» **TASK DESCRIPTION**
Count how many lines in the entries below hold "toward". Only the number belongs in the answer.

» **DATA LISTING**
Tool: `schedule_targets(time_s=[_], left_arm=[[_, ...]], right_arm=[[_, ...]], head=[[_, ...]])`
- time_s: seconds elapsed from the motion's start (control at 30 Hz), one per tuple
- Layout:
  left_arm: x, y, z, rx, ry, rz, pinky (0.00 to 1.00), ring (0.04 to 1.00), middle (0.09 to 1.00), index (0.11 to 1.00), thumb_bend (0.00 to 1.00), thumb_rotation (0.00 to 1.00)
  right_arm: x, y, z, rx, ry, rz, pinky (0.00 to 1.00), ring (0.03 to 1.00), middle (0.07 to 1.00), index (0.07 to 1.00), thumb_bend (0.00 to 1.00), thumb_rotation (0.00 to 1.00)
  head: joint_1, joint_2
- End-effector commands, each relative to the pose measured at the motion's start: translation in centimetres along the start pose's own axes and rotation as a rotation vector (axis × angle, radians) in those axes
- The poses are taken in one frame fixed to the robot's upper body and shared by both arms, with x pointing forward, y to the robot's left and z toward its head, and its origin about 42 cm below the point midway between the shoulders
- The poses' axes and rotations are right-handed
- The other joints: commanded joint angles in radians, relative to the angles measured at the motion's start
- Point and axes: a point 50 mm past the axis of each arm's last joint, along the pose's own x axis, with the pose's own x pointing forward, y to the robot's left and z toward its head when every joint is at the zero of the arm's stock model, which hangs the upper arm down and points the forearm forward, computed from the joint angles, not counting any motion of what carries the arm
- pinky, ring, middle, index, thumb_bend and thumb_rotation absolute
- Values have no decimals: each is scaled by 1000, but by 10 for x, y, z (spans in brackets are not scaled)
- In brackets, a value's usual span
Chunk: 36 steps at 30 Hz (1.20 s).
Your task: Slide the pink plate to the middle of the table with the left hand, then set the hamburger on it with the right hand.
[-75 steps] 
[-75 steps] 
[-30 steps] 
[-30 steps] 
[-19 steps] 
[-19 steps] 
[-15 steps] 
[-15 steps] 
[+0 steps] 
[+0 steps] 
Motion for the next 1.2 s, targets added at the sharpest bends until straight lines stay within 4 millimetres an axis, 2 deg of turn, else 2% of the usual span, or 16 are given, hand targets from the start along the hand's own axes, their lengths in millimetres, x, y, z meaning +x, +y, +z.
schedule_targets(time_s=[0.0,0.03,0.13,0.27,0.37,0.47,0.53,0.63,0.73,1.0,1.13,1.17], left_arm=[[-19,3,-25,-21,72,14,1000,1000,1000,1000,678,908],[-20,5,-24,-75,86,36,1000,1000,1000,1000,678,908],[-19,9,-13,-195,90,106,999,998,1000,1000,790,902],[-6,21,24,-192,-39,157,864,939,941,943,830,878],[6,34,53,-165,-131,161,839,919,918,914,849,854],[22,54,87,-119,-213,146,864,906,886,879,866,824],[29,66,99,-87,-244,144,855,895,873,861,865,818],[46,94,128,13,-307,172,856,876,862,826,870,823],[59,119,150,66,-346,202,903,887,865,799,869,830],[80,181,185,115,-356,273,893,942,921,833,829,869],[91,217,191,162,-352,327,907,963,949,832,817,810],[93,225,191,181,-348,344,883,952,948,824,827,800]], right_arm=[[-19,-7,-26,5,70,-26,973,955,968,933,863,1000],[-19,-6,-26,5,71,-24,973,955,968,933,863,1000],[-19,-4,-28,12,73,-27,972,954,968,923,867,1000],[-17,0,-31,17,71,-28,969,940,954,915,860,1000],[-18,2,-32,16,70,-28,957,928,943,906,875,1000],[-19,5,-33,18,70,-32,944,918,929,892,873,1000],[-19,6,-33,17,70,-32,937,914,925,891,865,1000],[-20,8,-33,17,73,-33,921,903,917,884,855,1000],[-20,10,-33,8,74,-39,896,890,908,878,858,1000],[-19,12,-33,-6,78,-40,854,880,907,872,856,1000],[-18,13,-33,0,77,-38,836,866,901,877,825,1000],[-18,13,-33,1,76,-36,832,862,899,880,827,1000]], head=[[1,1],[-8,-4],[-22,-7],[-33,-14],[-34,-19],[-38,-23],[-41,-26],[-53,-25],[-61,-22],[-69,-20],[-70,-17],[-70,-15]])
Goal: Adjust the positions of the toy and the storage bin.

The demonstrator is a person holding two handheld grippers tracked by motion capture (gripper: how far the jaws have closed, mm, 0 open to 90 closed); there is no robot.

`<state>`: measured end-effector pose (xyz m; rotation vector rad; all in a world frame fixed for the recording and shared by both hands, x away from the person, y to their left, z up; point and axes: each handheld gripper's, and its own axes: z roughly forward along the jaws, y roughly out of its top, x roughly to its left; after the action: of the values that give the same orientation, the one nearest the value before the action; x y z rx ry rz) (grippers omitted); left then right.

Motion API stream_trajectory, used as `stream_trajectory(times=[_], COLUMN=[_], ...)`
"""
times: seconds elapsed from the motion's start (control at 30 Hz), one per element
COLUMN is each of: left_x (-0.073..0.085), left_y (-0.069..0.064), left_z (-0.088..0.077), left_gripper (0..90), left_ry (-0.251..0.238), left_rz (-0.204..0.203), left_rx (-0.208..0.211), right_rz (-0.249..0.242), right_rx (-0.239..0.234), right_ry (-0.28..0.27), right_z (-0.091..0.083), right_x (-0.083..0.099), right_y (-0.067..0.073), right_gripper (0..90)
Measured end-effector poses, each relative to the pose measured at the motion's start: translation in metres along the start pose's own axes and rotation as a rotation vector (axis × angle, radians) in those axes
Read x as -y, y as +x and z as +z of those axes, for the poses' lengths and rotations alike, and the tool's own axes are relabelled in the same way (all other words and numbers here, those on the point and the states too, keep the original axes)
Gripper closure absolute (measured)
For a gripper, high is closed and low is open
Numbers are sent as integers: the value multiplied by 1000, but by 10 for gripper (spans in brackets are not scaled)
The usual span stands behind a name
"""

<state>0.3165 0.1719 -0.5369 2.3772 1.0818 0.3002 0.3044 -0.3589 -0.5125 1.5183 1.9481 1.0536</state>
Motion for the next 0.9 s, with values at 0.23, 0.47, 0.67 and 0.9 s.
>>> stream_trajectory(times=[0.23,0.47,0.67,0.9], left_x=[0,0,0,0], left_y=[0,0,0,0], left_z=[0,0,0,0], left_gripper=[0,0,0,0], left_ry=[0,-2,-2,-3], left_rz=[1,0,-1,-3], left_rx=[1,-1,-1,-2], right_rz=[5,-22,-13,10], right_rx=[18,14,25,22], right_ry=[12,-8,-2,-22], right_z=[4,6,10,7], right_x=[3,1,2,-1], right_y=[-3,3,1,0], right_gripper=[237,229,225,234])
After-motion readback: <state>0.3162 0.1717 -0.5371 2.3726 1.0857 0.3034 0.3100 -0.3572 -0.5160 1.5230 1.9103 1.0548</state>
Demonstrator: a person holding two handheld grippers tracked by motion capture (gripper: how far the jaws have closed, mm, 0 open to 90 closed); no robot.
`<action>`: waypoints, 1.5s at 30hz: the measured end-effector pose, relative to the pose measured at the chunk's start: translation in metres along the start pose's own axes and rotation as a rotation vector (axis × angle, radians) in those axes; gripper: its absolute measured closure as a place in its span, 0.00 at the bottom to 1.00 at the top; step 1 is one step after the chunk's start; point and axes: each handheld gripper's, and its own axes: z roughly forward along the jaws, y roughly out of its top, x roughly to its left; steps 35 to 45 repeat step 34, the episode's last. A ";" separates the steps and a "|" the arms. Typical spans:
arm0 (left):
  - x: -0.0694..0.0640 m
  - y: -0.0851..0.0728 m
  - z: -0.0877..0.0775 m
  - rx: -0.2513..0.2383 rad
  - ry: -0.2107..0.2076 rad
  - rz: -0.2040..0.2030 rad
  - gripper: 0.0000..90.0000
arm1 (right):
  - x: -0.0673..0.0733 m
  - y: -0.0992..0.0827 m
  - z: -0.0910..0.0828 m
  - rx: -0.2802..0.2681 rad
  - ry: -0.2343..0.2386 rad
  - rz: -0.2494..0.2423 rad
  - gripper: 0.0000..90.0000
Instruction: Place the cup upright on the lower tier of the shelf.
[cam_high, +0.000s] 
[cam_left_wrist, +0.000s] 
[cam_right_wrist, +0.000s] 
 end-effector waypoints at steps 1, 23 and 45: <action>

» **RESPONSE BELOW**
2